Sunday, May 3, 2009

Trusting your "Gut"

Let me start this off by explaining in no uncertain terms that I am in no way superstitious. I don't play hunches. I did however realize a few years ago that certain "gut feelings" have merit. It was after I saw a social anthropologist talk about the subconscious and how it pertains to instincts. You see, the subconscious brain can analyse and interpret data way faster than your conscious, thinking mind can. Then it pushes you in the right direction.

Let's think about that. Have you every met anybody that you "just didn't like" and couldn't figure out why? You may have been picking up on subconscious gestures that he was untruthful or insincere. Later you found out some really shady stuff about the guy and said "I told you so". Or has one of your friends talked you in to trying to kidnap a Llama while drunk from a guy known to have a shotgun just to win a drunken bar bet? Yeah, I had a feeling that wouldn't work out very well, and it didn't. It wasn't that I could see into the future, it was that my brain added up all those layers of risk and realized that there was very little chance that this wouldn't end in some kind of disaster. Now, my conscious mind was way too hammered to see all those, but my subconscious (as drunk as it was) knew it was no good.
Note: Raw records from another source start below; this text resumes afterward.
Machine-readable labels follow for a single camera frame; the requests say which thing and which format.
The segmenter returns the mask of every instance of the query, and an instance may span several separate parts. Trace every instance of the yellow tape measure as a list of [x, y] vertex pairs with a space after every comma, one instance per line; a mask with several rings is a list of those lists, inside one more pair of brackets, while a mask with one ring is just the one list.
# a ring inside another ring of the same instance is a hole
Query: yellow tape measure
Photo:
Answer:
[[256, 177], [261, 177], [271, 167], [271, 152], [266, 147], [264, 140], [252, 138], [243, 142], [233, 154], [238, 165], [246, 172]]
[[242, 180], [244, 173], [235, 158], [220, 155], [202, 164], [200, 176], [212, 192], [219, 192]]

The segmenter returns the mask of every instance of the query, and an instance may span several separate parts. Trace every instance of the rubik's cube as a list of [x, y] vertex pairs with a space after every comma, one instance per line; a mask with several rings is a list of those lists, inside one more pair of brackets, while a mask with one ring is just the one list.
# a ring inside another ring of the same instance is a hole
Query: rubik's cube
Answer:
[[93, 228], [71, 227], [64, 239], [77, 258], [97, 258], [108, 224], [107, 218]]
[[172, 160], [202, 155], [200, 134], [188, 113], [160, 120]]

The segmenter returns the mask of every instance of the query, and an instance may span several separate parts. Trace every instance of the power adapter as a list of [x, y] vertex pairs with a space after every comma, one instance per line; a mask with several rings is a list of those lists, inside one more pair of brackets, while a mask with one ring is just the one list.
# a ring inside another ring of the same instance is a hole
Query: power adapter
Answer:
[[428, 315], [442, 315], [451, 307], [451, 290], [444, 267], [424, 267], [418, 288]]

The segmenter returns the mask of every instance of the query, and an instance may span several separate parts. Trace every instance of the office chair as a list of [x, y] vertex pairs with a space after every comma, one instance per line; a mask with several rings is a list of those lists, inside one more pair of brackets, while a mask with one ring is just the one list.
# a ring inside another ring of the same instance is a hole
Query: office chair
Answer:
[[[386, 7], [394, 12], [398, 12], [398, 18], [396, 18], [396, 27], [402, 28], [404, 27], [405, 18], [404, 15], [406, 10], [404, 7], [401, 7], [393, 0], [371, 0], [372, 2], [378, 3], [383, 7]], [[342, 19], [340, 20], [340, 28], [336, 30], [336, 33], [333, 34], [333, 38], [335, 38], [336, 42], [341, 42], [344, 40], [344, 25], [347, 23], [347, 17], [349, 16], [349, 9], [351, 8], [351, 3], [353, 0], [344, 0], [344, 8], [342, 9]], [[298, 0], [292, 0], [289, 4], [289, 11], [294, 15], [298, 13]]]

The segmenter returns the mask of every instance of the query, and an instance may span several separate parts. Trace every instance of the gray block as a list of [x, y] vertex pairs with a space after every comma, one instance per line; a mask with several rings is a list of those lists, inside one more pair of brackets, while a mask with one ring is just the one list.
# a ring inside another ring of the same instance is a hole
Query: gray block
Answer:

Even Lorin, as much of a tight ass stickler for the numbers as he is, finally learned to trust this about me, and himself for that matter. After spending years playing poker and watching hundreds of thousands of hands, you should have (as long as you weren't playing too many table to pay attention) accumulated massive amounts of information on the tendencies of players and the type of hand that is going to bite you in the ass. While you can process a lot of that information consciously (K9o sucks...period) quite a bit of it is just filed away in your brain, waiting for the chance to be used.

A hand that I played a few days ago, made this point screamingly loud. I had about 17bbs on the table and hadn't played a hand in FOREVER. I decided to use my tight image to steal a pot from the hijack with 87 suited. I raised. The small blind raised all in and the the BB called. I instantly went to muck my hand, but couldn't do it. I literally had the clicker over the Fold button and could not click it. My reads on my opponents were that the initial raiser had AK and that the BB had AA or KK. And I was pretty sure about this. I still couldn't fold. I thought about it for a minute and called. The SB turned over AQ (I was close) and the BB had aces. I flopped a pair of 8s, and a gutshot. I turned a flush draw and made the straight on the river to pick up a little over $100 pot.

I got up and immediately called Lorin because I had to figure out why I had done that. It was a hugely weird feeling. After a while, we cranked out the math and realized that with my read and the pot odds, my call had a slightly positive EV. We couldn't believe it. I think that my subconscious had worked that out even though all my training says that it an easy laydown.

To make a long story short, if you have been playing poker for years, don't discount experience. If all things are equal or it is a neutral EV situation, go with your gut. Now it may take you a while to figure out the difference between a gut feeling that is boredom or fear (or a bad burrito) and one that is a subconscious tug, but if you listen close enough, you can hear it. If something about a guy's betting pattern seems off but you can't put your finger on it slow down and listen to that gut. As long as it isn't an obviously mathematically stupid situation, go with it. That is why your teachers told you that if you didn't know an SAT question, just go with your first instinct. You know a lot of shit that you don't know you know. And now, hopefully you know that......

Good luck at the tables (and away from them too)

2 comments:

Lorin Yelle said...

Other than they piddly shit editing that I had to do (you actually hit space THREE times after the comma, you idiot), this post was awesome- your best one yet, IMO.

And for those reading this, he was correct about making the call with 87s, believe it or not. First I asked him if he was sober (he was) then I asked if had been winning previously (he was), so that ruled the tilt monkey call. Turns out that a hand like 87s had about 22% equity in this spot in a variety of similar permutations of hand matchups, and some times closer to 30%.

Now if this boggles your mind and you notice the lights suddenly flickering in your room, then you experienced it too. It just ripped a hole in the fabric of the universe....

Larken said...

Haha you guys are funny!
Great post btw, great blogg, keep up the good work!